→ **YOUR TASK**: The task calls for the line containing "A thing is named, a" and all later lines, through the end of the entries below, to be set down exactly and without pictures.

○ ○ ○ ○ ○

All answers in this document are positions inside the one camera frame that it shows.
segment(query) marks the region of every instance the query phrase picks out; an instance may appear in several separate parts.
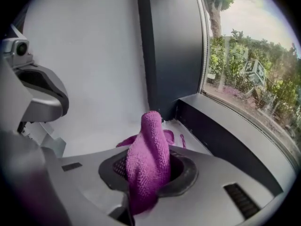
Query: black slot
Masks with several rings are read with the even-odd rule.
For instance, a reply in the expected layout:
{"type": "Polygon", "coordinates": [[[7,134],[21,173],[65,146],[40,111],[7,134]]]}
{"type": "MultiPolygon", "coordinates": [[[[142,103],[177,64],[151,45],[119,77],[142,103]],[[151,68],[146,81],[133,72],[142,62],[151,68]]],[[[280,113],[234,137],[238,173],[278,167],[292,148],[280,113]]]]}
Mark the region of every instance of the black slot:
{"type": "Polygon", "coordinates": [[[81,166],[82,165],[79,162],[76,162],[76,163],[71,163],[71,164],[68,164],[68,165],[64,165],[64,166],[62,166],[62,168],[63,168],[63,171],[70,171],[70,170],[79,168],[81,166]]]}
{"type": "Polygon", "coordinates": [[[254,203],[237,183],[226,185],[224,186],[224,189],[245,219],[252,217],[260,211],[260,208],[256,203],[254,203]]]}
{"type": "Polygon", "coordinates": [[[109,216],[125,225],[135,226],[135,220],[130,214],[128,207],[118,207],[109,216]]]}

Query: sky
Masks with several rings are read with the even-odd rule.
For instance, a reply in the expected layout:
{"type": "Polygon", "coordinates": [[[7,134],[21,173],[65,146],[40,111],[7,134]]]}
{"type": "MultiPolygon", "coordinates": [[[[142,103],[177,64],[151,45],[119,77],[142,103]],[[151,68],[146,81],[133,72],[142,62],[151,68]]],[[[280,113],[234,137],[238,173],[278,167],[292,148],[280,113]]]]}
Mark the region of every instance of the sky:
{"type": "Polygon", "coordinates": [[[244,35],[252,39],[266,39],[287,49],[294,43],[298,57],[301,56],[301,47],[291,26],[272,0],[234,0],[229,9],[221,12],[221,25],[222,35],[231,35],[235,29],[244,31],[244,35]]]}

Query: dark gray panel
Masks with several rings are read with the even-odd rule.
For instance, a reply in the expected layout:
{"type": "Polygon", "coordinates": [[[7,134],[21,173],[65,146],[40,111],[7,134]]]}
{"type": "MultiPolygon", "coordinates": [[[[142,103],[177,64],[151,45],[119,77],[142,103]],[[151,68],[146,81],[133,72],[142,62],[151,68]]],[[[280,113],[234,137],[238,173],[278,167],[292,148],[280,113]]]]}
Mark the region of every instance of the dark gray panel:
{"type": "Polygon", "coordinates": [[[174,118],[175,101],[198,91],[202,23],[197,0],[138,0],[151,110],[174,118]]]}
{"type": "Polygon", "coordinates": [[[255,127],[241,114],[208,96],[197,93],[180,100],[208,116],[252,151],[273,175],[284,192],[291,188],[296,179],[296,172],[285,154],[263,131],[255,127]]]}
{"type": "Polygon", "coordinates": [[[216,157],[220,157],[267,187],[274,196],[282,188],[266,166],[224,127],[189,104],[179,100],[177,119],[216,157]]]}

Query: gray machine housing
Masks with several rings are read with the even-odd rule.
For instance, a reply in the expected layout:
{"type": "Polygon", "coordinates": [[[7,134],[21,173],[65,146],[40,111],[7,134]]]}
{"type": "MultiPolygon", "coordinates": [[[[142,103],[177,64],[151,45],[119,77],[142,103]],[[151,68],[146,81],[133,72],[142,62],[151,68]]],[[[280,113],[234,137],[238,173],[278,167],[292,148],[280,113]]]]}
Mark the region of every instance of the gray machine housing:
{"type": "Polygon", "coordinates": [[[32,95],[22,121],[48,122],[64,116],[69,99],[62,81],[52,70],[34,63],[28,51],[29,41],[13,25],[2,40],[1,49],[3,58],[32,95]]]}
{"type": "MultiPolygon", "coordinates": [[[[116,219],[122,211],[116,212],[128,209],[128,195],[111,190],[99,176],[98,169],[104,160],[127,150],[128,146],[58,159],[51,149],[38,147],[32,140],[19,135],[1,133],[0,142],[1,168],[6,168],[6,180],[16,194],[22,194],[20,187],[26,183],[31,192],[26,192],[30,197],[25,197],[22,203],[30,214],[43,215],[43,218],[38,217],[43,224],[53,214],[57,214],[56,219],[52,218],[49,223],[65,220],[66,225],[74,226],[119,224],[116,219]],[[43,200],[41,207],[34,206],[40,204],[34,199],[38,195],[39,200],[43,200]]],[[[250,225],[250,222],[257,225],[266,220],[245,219],[224,187],[238,184],[260,210],[274,198],[267,188],[220,158],[176,146],[170,146],[170,149],[194,161],[198,169],[197,180],[185,193],[159,198],[153,209],[135,215],[132,221],[136,226],[232,226],[250,225]]]]}

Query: vent grille
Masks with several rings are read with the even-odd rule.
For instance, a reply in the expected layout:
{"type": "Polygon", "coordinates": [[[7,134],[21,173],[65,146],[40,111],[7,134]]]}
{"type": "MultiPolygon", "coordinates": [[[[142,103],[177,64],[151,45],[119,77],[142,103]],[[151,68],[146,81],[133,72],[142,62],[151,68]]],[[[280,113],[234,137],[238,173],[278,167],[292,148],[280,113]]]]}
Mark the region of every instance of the vent grille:
{"type": "Polygon", "coordinates": [[[125,180],[127,180],[126,160],[127,157],[125,156],[113,164],[113,171],[125,180]]]}
{"type": "Polygon", "coordinates": [[[224,189],[233,200],[239,211],[248,219],[260,211],[260,208],[252,201],[252,199],[244,192],[244,190],[236,183],[224,186],[224,189]]]}

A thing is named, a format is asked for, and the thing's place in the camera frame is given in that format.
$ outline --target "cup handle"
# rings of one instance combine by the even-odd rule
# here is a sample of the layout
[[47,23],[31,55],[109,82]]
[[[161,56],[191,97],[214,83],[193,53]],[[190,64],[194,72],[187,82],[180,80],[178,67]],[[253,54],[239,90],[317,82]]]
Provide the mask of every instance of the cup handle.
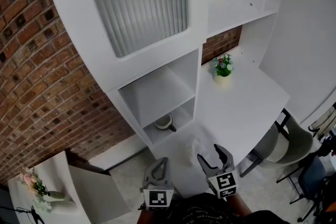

○ ○ ○ ○ ○

→ **YOUR RESPONSE**:
A thing is named, a format is asked for, and the thing's place in the camera frame is given in that format.
$ outline --target "cup handle"
# rings of one instance combine by the even-odd rule
# here is a sample of the layout
[[47,23],[31,55],[109,82]]
[[[161,56],[191,97],[214,83],[193,53]],[[190,64],[194,72],[187,82],[180,80],[178,67]],[[253,54],[239,90],[317,82]]]
Provide the mask of every instance of the cup handle.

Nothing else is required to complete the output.